Meanwhile, Prof. Philip Alston, UN Special Rapporteur on human rights violations now visiting the Philippines, articulated the principle of the current administration’s culpability: “In most situations, the isolated killing of individuals will constitute a simple crime and not give rise to any governmental responsibility. But once a pattern becomes clear [and in the case of the Philippines, the pattern has been recognized by Amnesty International, governmental bodies, church groups, and so on] in which the response of the Government is clearly inadequate, its responsibility under international human rights law becomes applicable. Through its inaction the Government confers a degree of impunity upon the killers” (IBON Foundation, A New Wave of State Terror in the Philippines, Quezon City, 2005, p. 42). Legal scholar Prof. Raul Pangalangan reminds us of this same “principle of attribution of state responsibility” prescribed by the World Court at The Hague and the Inter-American Court of Human Rights (Inquirer, February 16, 2007).
Judgment at The Hague
It is in consonance with the UN Rapporteur’s understanding of nation-state responsibility (also elaborated in the Nuremberg Principles drawn up by the International Law Commission of the UN General Assembly in 1949) that the Permanent People’s Tribunal is preparing to conduct a second session on the Philippines to try the case of the Filipino people against the Arroyo regime and its foreign accomplices headed by the U.S. ruling class. This will take place at The Hague, Netherlands, on March 21-25. The first session of the Tribunal was held in Antwerp, Belgium, in 1980. It considered the appeals of the NDFP and the Moro National Liberation Front (on behalf of the Filipino people and the Bangsa Moro people respectively) within the framework of the 1976 Universal Declaration of the Rights of Peoples and the international law on the rights of nations.

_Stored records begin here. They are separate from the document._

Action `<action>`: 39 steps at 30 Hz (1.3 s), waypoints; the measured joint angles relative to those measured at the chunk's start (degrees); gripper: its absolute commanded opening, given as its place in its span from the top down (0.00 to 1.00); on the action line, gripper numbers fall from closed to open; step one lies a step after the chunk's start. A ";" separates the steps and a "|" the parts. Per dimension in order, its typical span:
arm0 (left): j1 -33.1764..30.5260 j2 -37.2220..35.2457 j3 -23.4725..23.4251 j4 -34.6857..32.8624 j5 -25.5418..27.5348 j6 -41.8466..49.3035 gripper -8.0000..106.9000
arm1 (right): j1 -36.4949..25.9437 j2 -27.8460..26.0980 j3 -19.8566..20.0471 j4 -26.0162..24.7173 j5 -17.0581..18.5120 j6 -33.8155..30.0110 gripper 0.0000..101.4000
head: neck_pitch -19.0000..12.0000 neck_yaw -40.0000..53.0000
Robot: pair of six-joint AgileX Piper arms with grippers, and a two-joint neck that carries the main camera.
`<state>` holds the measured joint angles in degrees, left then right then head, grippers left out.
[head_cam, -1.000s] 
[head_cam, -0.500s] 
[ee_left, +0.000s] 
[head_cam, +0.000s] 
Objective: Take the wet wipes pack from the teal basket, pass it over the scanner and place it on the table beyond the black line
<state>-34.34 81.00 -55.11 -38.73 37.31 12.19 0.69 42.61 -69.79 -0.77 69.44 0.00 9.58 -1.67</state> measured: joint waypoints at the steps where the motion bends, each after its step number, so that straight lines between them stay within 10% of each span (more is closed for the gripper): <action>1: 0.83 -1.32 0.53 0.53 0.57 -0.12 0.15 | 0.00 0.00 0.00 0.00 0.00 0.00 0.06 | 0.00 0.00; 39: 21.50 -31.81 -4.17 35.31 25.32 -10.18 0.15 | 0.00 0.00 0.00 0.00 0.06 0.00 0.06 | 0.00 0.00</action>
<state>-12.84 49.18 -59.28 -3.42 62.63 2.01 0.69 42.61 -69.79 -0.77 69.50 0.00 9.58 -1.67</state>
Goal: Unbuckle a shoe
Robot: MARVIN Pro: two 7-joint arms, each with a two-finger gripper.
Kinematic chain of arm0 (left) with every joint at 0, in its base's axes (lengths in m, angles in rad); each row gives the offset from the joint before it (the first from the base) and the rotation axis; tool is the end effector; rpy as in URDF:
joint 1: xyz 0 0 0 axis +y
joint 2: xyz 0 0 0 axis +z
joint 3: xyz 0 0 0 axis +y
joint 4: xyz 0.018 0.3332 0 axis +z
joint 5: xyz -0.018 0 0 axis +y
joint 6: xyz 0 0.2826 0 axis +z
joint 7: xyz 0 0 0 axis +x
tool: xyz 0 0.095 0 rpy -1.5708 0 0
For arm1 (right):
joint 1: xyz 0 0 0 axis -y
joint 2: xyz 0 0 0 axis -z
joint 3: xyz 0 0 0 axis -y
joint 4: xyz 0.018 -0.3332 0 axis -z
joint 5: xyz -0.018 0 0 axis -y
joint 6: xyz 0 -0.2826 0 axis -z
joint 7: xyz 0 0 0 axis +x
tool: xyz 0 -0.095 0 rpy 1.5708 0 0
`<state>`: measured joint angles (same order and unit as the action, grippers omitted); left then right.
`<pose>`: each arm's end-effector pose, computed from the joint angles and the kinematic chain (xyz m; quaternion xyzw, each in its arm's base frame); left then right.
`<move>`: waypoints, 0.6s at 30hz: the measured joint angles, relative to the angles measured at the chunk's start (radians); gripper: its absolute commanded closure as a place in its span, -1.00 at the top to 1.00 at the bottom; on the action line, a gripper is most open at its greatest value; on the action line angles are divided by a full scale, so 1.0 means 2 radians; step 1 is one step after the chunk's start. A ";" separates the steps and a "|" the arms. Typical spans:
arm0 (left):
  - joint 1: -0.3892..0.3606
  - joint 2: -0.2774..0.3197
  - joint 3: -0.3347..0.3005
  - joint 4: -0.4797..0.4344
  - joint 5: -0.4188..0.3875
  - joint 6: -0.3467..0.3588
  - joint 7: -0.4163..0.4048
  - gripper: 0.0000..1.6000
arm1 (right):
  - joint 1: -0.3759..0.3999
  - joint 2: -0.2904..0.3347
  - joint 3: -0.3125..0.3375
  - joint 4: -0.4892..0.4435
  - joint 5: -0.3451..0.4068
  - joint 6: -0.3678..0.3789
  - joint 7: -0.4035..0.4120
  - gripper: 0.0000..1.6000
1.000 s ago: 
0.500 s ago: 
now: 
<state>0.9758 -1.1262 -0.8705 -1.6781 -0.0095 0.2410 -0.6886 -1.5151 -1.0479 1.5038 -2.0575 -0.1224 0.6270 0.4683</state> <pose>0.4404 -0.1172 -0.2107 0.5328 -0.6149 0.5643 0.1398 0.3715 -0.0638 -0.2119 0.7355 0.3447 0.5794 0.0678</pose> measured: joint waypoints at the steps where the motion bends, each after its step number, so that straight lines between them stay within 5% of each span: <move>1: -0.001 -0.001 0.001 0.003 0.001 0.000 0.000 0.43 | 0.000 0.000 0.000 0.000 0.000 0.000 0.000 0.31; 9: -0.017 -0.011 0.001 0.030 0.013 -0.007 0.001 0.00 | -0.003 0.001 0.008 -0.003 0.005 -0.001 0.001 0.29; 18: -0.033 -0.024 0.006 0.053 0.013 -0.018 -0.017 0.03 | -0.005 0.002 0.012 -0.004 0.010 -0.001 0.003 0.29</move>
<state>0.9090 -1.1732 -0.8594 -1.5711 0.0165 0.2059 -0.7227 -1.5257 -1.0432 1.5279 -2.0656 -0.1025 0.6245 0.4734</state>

This time, however, the Tribunal will hear complaints of the Arroyo regime’s crimes initiated by an array of Filipino organizations, among them HUSTISYA (families of victims), SELDA, Bagong Alyansang Makabayan, Peace for Life, the Public Interest Law Center, the Ecumenical Bishops Forum, IBON, and the United Churches of Christ in the Philippines. These are well-established institutions and popular formations committed to democracy, social justice, national independence, development, and peace. Solidarity groups from all over the world will also attend the hearings. Three charges against the Arroyo administration will be taken up by the Tribunal:
- Gross and systematic violations of civil and political rights: extra-judicial killings, massacres, abductions and enforced disappearances, torture, arson, bombings, mass intimidation, forced mass evacuation and other human rights violations against unarmed political activists, workers, peasants, women, youth, church people, journalists, lawyers, human-rights defenders, and peace advocates.
- Gross and systematic violations of economic, social, and cultural rights: economic plunder, including the imposition of the U.S. policy of “neoliberal globalization,” the violation of Philippine economic sovereignty by foreign business giants, the sell-out of the national patrimony, unscrupulous superprofit-taking by the US and other multinational firms, debt bondage to the imperialist banks, and bureaucratic corruption of the Arroyo regime.
- Gross and systematic violations of the right to national self-determination and liberation: transgression of Philippine national sovereignty, including treason by the Arroyo regime, all-out war policy and use of state terrorism to keep the Arroyo puppet clique in power and to align with the US global war of terror and aggression, the culpability of the Arroyo regime and the US for war crimes and crimes against humanity, the encroachment on Philippine territory by US military interventionist forces, and surrender of jurisdiction to the US over criminal cases in the Philippines.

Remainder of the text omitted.